The interleukin 6 receptor is a direct transcriptional target of E2F3 in prostate tumor derived cells

Stephen J. Libertini, Honglin Chen, Bushra Al-Bataina, Tilak Koilvaram, Michael George, Allen C Gao, Maria Mudryj

Research output: Contribution to journalArticle

9 Citations (Scopus)

Abstract

BACKGROUND The E2F/RB pathway is frequently disrupted in multiple human cancers.
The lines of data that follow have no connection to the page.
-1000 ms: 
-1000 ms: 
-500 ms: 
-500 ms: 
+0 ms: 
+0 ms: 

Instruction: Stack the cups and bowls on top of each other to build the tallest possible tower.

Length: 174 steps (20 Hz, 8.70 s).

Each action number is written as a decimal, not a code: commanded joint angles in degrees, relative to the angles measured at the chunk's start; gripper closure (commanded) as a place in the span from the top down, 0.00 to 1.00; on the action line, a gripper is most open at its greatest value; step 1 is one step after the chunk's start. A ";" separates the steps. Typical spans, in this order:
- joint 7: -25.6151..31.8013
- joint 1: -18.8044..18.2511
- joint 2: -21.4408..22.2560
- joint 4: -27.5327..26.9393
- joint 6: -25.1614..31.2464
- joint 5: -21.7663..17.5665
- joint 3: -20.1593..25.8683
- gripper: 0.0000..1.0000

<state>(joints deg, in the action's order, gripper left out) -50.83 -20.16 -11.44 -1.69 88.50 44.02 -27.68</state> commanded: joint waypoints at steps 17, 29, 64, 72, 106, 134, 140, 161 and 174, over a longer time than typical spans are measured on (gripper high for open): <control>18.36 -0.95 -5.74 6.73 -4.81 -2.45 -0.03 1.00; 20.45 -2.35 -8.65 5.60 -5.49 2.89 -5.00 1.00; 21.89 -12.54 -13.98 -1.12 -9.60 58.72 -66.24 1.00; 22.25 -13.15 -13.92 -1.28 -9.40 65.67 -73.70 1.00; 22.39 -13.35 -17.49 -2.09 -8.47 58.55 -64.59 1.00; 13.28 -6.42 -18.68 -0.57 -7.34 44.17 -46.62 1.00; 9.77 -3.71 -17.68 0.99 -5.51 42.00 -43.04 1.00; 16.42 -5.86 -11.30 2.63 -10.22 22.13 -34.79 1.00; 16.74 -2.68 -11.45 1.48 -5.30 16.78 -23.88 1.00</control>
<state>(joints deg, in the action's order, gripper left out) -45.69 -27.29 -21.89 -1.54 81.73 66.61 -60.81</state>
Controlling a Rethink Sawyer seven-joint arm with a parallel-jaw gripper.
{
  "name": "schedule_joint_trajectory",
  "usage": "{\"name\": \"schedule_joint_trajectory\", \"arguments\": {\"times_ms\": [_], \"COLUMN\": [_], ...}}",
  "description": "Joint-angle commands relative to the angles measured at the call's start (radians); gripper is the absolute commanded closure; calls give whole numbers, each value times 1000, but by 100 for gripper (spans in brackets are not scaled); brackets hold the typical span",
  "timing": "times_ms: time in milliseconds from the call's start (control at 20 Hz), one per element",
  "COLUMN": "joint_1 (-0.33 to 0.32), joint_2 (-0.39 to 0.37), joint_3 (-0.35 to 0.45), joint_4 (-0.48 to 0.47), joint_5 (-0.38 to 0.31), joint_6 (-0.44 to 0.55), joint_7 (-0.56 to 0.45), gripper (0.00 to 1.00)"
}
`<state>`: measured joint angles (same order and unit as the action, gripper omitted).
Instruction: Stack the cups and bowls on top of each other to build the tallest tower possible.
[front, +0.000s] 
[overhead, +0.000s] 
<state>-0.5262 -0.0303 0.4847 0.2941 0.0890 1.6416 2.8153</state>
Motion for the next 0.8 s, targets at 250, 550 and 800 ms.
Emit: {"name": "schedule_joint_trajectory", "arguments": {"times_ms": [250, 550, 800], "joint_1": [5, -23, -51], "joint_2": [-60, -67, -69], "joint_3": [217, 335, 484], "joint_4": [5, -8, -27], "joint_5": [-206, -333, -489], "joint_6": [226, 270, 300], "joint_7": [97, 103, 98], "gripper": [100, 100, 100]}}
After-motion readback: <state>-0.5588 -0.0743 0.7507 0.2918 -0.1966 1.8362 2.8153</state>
E2F3 levels are elevated in prostate tumors and E2F3 overexpression independently predicts clinical outcome. The goals of this study were to identify direct transcriptional targets of E2F3 in prostate tumor derived cells. METHODS Expression array studies identified the interleukin 6 receptor (IL-6R) as an E2F3 target. E2F3-dependent expression of IL-6R was analyzed by real time PCR and Western immunoblot analysis in several cell lines. Chromatin immunoprecipitation (ChIP) and IL-6R-luciferase reporter plasmid studies were used to characterize the IL-6R promoter. RESULTS Expression array studies identified genes that were regulated by E2F3 in prostate tumor derived cell lines. The network most significantly associated with E2F3-regulated transcripts was cytokine signaling and the IL-6R was a component of several of the most prominent E2F3-regulated pathways. The transcriptional regulation of IL-6R by E2F3 knockdown was validated in several prostate tumor-derived cell lines at the RNA level and protein level. The IL-6R regulatory region containing ChIP-identified E2F3 binding sites was cloned into a reporter and co-transfected with an E2F3a expression plasmid. The luciferase assay showed that E2F3a transactivated the IL-6R promoter in a dose dependent manner. The functional consequence of IL-6R decrease was a reduction in the levels of ERK1/2 phosphorylation, indicating that IL-6R initiated signaling was altered. CONCLUSION These studies connect the E2F and IL-6 signaling cascade, thus providing the mechanistic link between two major regulatory networks that are perturbed during prostate tumorigenesis.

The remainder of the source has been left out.